§ **Exercise requirements**
Reproduce all the entries, matching the original word for word.

((

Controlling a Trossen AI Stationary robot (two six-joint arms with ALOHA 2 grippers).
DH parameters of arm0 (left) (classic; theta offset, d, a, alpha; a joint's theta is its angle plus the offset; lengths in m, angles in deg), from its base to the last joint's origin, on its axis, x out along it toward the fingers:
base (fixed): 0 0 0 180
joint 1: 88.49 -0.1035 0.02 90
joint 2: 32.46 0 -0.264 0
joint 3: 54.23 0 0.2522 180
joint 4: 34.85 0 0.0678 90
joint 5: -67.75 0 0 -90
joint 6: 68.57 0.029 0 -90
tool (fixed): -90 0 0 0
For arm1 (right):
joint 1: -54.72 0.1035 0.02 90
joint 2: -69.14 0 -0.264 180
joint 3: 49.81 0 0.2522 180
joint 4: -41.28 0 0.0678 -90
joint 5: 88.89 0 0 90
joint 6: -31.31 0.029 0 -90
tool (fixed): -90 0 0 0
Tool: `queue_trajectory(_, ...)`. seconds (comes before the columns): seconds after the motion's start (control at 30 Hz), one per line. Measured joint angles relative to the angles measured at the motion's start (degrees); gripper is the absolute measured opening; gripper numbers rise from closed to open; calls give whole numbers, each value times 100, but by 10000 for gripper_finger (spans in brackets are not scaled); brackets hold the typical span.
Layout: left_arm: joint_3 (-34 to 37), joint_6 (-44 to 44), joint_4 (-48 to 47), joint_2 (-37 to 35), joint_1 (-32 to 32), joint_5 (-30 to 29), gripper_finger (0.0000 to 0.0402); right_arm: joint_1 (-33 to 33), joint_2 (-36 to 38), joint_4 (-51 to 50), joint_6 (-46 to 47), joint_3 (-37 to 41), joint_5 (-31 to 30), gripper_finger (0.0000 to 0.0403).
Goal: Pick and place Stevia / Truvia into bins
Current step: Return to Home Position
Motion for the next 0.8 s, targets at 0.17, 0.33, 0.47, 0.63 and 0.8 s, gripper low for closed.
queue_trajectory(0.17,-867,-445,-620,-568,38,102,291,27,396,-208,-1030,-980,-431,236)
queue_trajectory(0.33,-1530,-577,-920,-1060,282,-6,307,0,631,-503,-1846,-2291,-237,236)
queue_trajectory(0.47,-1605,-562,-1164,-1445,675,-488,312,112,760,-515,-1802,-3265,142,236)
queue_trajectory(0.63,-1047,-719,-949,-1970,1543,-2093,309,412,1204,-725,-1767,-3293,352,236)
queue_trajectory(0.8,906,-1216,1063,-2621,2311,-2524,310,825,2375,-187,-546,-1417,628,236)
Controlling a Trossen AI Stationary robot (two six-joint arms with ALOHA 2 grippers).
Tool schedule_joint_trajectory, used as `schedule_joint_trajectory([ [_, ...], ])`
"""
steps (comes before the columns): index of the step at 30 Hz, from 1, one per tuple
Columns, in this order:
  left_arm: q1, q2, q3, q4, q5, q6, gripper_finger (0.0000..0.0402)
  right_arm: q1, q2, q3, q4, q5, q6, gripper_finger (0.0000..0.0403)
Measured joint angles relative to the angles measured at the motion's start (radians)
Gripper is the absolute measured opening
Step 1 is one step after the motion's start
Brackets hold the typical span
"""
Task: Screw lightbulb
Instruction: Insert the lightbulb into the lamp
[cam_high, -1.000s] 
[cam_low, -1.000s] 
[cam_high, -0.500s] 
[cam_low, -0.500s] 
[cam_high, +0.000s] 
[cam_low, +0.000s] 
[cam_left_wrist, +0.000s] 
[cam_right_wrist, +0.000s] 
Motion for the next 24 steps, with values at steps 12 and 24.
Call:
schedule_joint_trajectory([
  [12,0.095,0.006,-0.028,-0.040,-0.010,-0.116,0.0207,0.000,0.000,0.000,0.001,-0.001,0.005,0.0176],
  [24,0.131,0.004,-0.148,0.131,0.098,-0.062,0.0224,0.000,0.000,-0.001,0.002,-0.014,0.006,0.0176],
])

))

§ **Exercise result**
Controlling a Trossen AI Stationary robot (two six-joint arms with ALOHA 2 grippers).
DH parameters of arm0 (left) (classic; theta offset, d, a, alpha; a joint's theta is its angle plus the offset; lengths in m, angles in deg), from its base to the last joint's origin, on its axis, x out along it toward the fingers:
base (fixed): 0 0 0 180
joint 1: 88.49 -0.1035 0.02 90
joint 2: 32.46 0 -0.264 0
joint 3: 54.23 0 0.2522 180
joint 4: 34.85 0 0.0678 90
joint 5: -67.75 0 0 -90
joint 6: 68.57 0.029 0 -90
tool (fixed): -90 0 0 0
For arm1 (right):
joint 1: -54.72 0.1035 0.02 90
joint 2: -69.14 0 -0.264 180
joint 3: 49.81 0 0.2522 180
joint 4: -41.28 0 0.0678 -90
joint 5: 88.89 0 0 90
joint 6: -31.31 0.029 0 -90
tool (fixed): -90 0 0 0
Tool: `queue_trajectory(_, ...)`. seconds (comes before the columns): seconds after the motion's start (control at 30 Hz), one per line. Measured joint angles relative to the angles measured at the motion's start (degrees); gripper is the absolute measured opening; gripper numbers rise from closed to open; calls give whole numbers, each value times 100, but by 10000 for gripper_finger (spans in brackets are not scaled); brackets hold the typical span.
Layout: left_arm: joint_3 (-34 to 37), joint_6 (-44 to 44), joint_4 (-48 to 47), joint_2 (-37 to 35), joint_1 (-32 to 32), joint_5 (-30 to 29), gripper_finger (0.0000 to 0.0402); right_arm: joint_1 (-33 to 33), joint_2 (-36 to 38), joint_4 (-51 to 50), joint_6 (-46 to 47), joint_3 (-37 to 41), joint_5 (-31 to 30), gripper_finger (0.0000 to 0.0403).
Goal: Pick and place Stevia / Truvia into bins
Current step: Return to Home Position
Motion for the next 0.8 s, targets at 0.17, 0.33, 0.47, 0.63 and 0.8 s, gripper low for closed.
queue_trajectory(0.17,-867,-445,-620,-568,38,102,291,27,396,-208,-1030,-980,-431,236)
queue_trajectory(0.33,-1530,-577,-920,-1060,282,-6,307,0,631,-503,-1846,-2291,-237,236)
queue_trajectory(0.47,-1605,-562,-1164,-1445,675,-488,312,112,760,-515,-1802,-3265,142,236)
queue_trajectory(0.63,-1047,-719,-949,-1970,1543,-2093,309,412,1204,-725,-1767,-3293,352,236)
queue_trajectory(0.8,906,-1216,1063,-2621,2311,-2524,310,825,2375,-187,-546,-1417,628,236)
Controlling a Trossen AI Stationary robot (two six-joint arms with ALOHA 2 grippers).
Tool schedule_joint_trajectory, used as `schedule_joint_trajectory([ [_, ...], ])`
"""
steps (comes before the columns): index of the step at 30 Hz, from 1, one per tuple
Columns, in this order:
  left_arm: q1, q2, q3, q4, q5, q6, gripper_finger (0.0000..0.0402)
  right_arm: q1, q2, q3, q4, q5, q6, gripper_finger (0.0000..0.0403)
Measured joint angles relative to the angles measured at the motion's start (radians)
Gripper is the absolute measured opening
Step 1 is one step after the motion's start
Brackets hold the typical span
"""
Task: Screw lightbulb
Instruction: Insert the lightbulb into the lamp
[cam_high, -1.000s] 
[cam_low, -1.000s] 
[cam_high, -0.500s] 
[cam_low, -0.500s] 
[cam_high, +0.000s] 
[cam_low, +0.000s] 
[cam_left_wrist, +0.000s] 
[cam_right_wrist, +0.000s] 
Motion for the next 24 steps, with values at steps 12 and 24.
Call:
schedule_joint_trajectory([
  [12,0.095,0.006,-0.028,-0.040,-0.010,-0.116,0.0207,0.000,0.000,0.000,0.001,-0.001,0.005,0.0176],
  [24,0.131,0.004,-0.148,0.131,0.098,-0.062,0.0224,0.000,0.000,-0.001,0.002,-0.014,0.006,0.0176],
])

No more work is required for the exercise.